Source records:
::::
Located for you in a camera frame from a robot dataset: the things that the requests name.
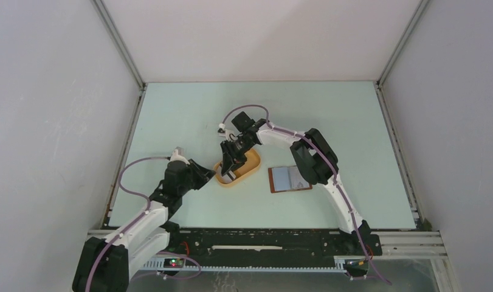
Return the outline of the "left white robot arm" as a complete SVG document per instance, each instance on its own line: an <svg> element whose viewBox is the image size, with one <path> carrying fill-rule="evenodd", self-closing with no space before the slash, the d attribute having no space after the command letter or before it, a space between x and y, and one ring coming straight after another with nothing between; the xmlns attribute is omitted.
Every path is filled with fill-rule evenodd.
<svg viewBox="0 0 493 292"><path fill-rule="evenodd" d="M199 190L215 171L192 159L166 158L164 178L137 217L105 237L84 243L74 275L73 291L126 291L133 276L158 252L176 252L180 236L170 218L181 207L183 196Z"/></svg>

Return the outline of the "orange plastic card tray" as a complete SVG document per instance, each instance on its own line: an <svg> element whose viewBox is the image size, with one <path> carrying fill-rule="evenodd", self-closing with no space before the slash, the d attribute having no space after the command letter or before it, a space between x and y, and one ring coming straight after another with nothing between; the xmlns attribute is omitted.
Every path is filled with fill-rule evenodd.
<svg viewBox="0 0 493 292"><path fill-rule="evenodd" d="M216 172L215 178L218 184L222 187L233 187L239 183L243 183L246 178L253 175L261 166L261 157L255 149L246 152L247 162L238 170L234 171L237 178L233 182L226 184L221 175L221 162L215 164L213 170Z"/></svg>

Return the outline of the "brown leather card holder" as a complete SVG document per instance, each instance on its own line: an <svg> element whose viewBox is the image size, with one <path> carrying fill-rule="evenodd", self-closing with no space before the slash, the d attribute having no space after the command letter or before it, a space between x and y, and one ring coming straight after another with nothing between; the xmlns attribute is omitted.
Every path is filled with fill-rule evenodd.
<svg viewBox="0 0 493 292"><path fill-rule="evenodd" d="M312 185L300 174L296 165L268 169L271 193L311 190Z"/></svg>

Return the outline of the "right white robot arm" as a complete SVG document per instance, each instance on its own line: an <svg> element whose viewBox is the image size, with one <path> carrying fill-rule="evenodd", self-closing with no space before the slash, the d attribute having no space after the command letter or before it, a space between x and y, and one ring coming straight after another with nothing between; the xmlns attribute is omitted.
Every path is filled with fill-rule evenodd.
<svg viewBox="0 0 493 292"><path fill-rule="evenodd" d="M256 145L288 149L302 178L310 185L323 186L329 193L339 229L344 234L343 249L349 254L358 254L366 247L371 228L346 194L337 165L339 160L319 130L289 130L274 125L268 119L255 121L243 111L232 119L232 124L239 131L237 135L224 123L218 126L219 135L224 137L220 143L222 175L231 174L246 165L246 153Z"/></svg>
::::
:: Work to be completed ::
The complete set of records should be written out again, pictures excluded.

:: Your solution ::
Located for you in a camera frame from a robot dataset: the things that the requests name.
Return the outline of the "left white robot arm" as a complete SVG document per instance, each instance on its own line: an <svg> element whose viewBox is the image size, with one <path> carrying fill-rule="evenodd", self-closing with no space before the slash, the d attribute having no space after the command letter or before it, a space between x and y, and one ring coming straight after another with nothing between; the xmlns attribute is omitted.
Every path is filled with fill-rule evenodd.
<svg viewBox="0 0 493 292"><path fill-rule="evenodd" d="M199 190L215 171L192 159L166 158L164 178L137 217L105 237L84 243L74 275L73 291L126 291L133 276L158 252L176 252L180 236L170 218L181 207L183 196Z"/></svg>

Return the outline of the "orange plastic card tray" as a complete SVG document per instance, each instance on its own line: an <svg> element whose viewBox is the image size, with one <path> carrying fill-rule="evenodd", self-closing with no space before the slash, the d attribute having no space after the command letter or before it, a space between x and y, and one ring coming straight after another with nothing between; the xmlns attribute is omitted.
Every path is filled with fill-rule evenodd.
<svg viewBox="0 0 493 292"><path fill-rule="evenodd" d="M216 172L215 178L218 184L222 187L233 187L239 183L243 183L246 178L253 175L261 166L261 157L255 149L246 152L247 162L238 170L234 171L237 178L233 182L226 184L221 175L221 162L215 164L213 170Z"/></svg>

Return the outline of the "brown leather card holder" as a complete SVG document per instance, each instance on its own line: an <svg> element whose viewBox is the image size, with one <path> carrying fill-rule="evenodd", self-closing with no space before the slash, the d attribute having no space after the command letter or before it, a space between x and y, and one ring coming straight after another with nothing between; the xmlns attribute is omitted.
Every path is filled with fill-rule evenodd.
<svg viewBox="0 0 493 292"><path fill-rule="evenodd" d="M312 185L300 174L296 165L268 169L271 193L311 190Z"/></svg>

Return the outline of the "right white robot arm" as a complete SVG document per instance, each instance on its own line: an <svg> element whose viewBox is the image size, with one <path> carrying fill-rule="evenodd", self-closing with no space before the slash, the d attribute having no space after the command letter or before it, a space between x and y, and one ring coming straight after another with nothing between; the xmlns attribute is omitted.
Every path is filled with fill-rule evenodd.
<svg viewBox="0 0 493 292"><path fill-rule="evenodd" d="M256 145L288 149L302 178L310 185L323 186L329 193L339 229L344 234L343 249L349 254L358 254L366 247L371 228L346 194L337 165L339 160L319 130L289 130L274 125L268 119L255 121L243 111L232 119L232 124L239 131L237 135L224 123L218 126L219 135L224 137L220 143L222 175L231 174L246 165L246 153Z"/></svg>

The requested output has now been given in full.